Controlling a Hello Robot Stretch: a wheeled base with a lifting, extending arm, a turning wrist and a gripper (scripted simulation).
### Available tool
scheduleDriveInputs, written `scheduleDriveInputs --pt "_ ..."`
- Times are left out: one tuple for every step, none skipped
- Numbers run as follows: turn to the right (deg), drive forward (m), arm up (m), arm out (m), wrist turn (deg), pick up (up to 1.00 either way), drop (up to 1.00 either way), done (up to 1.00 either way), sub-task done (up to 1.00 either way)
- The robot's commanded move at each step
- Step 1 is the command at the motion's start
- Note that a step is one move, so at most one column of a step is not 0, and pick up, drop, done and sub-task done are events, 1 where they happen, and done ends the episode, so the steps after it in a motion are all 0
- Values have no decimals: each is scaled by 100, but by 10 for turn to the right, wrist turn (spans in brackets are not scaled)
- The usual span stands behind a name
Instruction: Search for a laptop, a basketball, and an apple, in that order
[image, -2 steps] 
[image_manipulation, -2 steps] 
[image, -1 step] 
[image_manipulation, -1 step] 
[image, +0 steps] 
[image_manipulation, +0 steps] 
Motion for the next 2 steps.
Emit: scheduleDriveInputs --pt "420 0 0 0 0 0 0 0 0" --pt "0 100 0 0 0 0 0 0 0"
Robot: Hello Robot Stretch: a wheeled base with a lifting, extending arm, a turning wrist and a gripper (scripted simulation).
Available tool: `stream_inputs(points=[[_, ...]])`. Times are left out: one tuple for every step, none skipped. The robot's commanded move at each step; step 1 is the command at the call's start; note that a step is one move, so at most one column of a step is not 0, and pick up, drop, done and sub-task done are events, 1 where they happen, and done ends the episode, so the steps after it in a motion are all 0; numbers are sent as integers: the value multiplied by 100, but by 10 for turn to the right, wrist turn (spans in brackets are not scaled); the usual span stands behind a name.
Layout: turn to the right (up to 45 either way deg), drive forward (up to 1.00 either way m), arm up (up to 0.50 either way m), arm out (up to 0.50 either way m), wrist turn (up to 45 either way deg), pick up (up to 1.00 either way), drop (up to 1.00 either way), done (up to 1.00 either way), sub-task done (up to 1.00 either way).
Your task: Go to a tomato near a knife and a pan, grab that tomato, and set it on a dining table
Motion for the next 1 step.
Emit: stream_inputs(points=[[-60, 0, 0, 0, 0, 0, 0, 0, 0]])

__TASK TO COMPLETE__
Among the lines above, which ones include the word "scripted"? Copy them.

__EXPECTED OUTPUT__
Controlling a Hello Robot Stretch: a wheeled base with a lifting, extending arm, a turning wrist and a gripper (scripted simulation).
Robot: Hello Robot Stretch: a wheeled base with a lifting, extending arm, a turning wrist and a gripper (scripted simulation).

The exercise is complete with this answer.